┌────────

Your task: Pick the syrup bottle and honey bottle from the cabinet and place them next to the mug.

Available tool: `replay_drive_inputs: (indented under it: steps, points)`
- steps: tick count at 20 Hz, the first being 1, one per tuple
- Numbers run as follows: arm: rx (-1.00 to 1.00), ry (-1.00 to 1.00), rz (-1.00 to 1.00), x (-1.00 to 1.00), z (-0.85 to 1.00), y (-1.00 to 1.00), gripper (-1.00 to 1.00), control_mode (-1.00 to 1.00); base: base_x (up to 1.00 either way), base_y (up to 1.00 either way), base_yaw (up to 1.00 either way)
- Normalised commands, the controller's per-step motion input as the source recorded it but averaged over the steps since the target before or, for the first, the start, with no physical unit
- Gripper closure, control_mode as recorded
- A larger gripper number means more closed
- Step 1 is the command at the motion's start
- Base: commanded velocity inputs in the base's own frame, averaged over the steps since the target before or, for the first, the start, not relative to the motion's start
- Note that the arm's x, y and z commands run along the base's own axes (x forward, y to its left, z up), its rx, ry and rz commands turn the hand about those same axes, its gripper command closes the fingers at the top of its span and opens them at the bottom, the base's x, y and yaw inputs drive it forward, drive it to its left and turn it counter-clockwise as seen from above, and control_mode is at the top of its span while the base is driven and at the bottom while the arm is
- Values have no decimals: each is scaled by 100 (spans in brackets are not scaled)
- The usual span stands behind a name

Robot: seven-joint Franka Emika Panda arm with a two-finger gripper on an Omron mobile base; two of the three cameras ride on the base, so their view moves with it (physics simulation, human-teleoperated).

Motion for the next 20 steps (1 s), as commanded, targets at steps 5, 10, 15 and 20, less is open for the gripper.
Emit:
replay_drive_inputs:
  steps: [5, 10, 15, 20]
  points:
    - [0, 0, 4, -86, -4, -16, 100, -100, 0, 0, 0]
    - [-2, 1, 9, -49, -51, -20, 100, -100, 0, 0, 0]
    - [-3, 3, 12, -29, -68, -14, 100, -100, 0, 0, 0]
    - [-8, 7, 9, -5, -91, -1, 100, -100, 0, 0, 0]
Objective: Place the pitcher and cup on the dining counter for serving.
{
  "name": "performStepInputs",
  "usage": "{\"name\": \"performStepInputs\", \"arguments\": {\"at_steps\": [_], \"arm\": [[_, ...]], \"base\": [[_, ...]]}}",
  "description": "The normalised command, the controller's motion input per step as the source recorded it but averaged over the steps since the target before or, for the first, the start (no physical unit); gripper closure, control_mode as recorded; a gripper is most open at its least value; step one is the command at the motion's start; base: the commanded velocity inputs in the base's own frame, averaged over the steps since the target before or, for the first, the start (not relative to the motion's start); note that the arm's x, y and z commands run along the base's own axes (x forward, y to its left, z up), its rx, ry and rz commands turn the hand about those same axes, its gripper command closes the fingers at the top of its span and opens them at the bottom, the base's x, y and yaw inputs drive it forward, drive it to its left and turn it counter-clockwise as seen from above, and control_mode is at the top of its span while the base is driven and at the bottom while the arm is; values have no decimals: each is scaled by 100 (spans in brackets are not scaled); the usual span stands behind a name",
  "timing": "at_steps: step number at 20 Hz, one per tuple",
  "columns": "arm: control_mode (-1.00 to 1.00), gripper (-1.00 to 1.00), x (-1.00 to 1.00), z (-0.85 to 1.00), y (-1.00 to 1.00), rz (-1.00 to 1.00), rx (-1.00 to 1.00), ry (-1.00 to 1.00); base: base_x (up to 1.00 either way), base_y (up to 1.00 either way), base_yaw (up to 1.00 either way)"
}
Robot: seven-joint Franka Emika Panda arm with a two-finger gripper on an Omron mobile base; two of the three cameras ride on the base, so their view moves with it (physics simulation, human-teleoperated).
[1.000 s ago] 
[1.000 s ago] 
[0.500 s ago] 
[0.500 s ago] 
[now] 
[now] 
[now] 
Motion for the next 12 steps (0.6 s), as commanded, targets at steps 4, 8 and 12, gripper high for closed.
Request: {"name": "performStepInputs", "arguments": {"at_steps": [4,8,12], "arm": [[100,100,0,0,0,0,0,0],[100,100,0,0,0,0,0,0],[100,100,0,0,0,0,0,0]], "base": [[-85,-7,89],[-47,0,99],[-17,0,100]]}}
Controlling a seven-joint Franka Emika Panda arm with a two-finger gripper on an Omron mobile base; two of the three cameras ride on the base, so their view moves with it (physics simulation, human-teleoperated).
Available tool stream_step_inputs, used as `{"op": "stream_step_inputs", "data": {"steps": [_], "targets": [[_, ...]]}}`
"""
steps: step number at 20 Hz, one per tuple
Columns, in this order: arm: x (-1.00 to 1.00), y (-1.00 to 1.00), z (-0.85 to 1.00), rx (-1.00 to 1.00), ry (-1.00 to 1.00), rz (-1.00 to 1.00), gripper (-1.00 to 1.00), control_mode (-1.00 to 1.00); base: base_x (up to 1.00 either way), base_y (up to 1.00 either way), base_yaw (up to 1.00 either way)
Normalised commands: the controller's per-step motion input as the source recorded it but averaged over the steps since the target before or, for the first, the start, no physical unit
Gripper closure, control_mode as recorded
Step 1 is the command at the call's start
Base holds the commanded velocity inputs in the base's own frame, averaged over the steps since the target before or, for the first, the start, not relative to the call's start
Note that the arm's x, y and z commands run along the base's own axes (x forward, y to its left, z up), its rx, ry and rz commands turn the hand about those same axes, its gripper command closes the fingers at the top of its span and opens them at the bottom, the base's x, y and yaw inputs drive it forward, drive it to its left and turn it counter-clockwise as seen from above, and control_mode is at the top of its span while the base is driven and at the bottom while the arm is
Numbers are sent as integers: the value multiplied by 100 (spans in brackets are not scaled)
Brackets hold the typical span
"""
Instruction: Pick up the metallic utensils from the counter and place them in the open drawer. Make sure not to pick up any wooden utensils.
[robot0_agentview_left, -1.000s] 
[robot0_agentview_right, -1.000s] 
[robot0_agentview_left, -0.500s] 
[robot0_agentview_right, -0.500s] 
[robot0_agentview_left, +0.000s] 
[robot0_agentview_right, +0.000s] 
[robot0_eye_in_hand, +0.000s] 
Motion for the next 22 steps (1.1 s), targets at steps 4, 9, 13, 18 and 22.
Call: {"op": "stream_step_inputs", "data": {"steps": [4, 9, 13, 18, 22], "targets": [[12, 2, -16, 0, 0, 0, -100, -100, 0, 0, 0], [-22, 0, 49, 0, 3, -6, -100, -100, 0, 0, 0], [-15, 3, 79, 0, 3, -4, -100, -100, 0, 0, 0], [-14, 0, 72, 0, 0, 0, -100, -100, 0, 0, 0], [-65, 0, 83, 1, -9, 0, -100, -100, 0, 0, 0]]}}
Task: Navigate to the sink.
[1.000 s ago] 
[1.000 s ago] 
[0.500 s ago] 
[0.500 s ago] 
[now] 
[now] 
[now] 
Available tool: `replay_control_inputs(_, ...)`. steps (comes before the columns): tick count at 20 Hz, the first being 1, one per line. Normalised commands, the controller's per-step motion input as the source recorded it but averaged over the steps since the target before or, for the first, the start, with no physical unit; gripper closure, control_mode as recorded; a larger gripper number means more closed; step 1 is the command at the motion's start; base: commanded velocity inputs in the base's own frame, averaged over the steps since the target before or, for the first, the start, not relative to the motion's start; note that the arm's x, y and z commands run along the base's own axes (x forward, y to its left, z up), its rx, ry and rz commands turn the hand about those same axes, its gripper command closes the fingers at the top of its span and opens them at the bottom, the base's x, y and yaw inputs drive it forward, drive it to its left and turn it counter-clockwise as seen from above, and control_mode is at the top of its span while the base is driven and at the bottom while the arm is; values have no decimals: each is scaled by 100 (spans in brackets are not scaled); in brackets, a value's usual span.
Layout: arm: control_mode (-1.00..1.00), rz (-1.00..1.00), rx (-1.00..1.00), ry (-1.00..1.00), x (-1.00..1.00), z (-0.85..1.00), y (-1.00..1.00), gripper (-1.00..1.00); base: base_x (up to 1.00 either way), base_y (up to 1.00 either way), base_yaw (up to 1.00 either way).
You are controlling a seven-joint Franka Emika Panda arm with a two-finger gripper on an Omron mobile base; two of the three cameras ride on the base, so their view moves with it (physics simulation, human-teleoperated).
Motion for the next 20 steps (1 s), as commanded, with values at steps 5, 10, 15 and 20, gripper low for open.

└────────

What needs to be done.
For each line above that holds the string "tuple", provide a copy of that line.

Answer section.
- steps: tick count at 20 Hz, the first being 1, one per tuple
  "timing": "at_steps: step number at 20 Hz, one per tuple",
steps: step number at 20 Hz, one per tuple

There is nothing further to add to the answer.